- _Stored items from a collection_:
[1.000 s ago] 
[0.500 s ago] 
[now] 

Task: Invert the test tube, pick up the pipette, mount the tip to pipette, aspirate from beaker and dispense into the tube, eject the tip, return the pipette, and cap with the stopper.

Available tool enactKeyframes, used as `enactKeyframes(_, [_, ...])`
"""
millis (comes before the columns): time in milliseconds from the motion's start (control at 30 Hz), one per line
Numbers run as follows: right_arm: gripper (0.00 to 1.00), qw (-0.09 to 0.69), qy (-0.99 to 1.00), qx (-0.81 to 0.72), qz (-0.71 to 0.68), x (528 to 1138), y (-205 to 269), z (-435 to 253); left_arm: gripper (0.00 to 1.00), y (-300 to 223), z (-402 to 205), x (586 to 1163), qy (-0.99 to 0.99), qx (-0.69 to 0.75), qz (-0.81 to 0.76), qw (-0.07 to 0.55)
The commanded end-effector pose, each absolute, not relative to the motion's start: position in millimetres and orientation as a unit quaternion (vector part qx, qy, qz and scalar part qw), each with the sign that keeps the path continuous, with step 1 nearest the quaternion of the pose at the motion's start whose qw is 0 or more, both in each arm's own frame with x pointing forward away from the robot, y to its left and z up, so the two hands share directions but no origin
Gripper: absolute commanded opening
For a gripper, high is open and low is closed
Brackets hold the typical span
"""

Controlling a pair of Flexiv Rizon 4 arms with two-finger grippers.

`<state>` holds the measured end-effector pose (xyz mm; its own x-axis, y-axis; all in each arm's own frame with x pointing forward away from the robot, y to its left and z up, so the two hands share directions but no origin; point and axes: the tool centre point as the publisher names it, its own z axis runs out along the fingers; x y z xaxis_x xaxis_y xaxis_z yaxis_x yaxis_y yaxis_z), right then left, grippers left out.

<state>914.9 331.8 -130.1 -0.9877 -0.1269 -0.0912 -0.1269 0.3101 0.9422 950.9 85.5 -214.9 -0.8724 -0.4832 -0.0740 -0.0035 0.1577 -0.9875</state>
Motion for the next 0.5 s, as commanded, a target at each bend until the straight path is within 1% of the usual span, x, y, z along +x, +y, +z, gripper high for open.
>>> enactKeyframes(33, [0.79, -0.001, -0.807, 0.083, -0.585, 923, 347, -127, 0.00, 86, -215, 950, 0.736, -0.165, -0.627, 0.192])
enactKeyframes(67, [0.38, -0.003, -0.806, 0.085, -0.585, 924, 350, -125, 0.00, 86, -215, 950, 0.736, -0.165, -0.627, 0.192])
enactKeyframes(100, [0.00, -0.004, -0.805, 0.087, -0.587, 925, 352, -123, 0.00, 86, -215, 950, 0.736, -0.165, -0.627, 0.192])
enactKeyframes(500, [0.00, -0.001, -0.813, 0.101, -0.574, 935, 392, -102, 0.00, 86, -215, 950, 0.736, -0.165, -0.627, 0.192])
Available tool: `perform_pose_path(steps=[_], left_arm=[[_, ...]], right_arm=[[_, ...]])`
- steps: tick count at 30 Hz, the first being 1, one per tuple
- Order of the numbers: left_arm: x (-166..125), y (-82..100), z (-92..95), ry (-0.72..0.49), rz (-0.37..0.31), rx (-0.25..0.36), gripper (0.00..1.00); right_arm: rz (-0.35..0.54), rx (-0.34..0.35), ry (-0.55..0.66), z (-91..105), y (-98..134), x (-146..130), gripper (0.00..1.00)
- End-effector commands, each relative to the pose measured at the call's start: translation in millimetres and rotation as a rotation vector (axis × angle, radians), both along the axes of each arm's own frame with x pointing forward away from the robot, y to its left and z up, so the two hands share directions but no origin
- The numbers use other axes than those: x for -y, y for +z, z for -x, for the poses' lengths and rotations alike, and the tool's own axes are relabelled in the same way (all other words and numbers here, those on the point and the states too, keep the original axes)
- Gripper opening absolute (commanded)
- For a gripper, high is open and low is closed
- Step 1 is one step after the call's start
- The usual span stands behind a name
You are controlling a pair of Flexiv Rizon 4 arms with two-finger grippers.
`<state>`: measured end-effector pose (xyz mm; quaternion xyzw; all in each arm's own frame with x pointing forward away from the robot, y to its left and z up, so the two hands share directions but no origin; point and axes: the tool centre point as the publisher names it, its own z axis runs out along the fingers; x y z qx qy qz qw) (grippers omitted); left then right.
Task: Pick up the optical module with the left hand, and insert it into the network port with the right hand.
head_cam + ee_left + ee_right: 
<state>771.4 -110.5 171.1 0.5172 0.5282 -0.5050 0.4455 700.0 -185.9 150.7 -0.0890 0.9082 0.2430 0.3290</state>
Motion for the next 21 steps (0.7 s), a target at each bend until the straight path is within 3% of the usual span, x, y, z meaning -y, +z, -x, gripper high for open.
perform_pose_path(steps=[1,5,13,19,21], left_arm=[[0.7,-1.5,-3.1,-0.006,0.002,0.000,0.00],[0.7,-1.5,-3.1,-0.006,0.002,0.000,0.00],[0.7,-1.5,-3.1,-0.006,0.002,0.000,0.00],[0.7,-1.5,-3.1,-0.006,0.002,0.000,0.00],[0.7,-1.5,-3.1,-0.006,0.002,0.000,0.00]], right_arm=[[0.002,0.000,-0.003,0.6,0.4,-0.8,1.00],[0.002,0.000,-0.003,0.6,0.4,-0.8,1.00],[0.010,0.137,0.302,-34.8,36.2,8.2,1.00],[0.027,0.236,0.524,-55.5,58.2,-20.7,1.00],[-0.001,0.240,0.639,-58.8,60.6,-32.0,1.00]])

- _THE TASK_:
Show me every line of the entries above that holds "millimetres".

- _RESPONSE AREA_:
The commanded end-effector pose, each absolute, not relative to the motion's start: position in millimetres and orientation as a unit quaternion (vector part qx, qy, qz and scalar part qw), each with the sign that keeps the path continuous, with step 1 nearest the quaternion of the pose at the motion's start whose qw is 0 or more, both in each arm's own frame with x pointing forward away from the robot, y to its left and z up, so the two hands share directions but no origin
- End-effector commands, each relative to the pose measured at the call's start: translation in millimetres and rotation as a rotation vector (axis × angle, radians), both along the axes of each arm's own frame with x pointing forward away from the robot, y to its left and z up, so the two hands share directions but no origin

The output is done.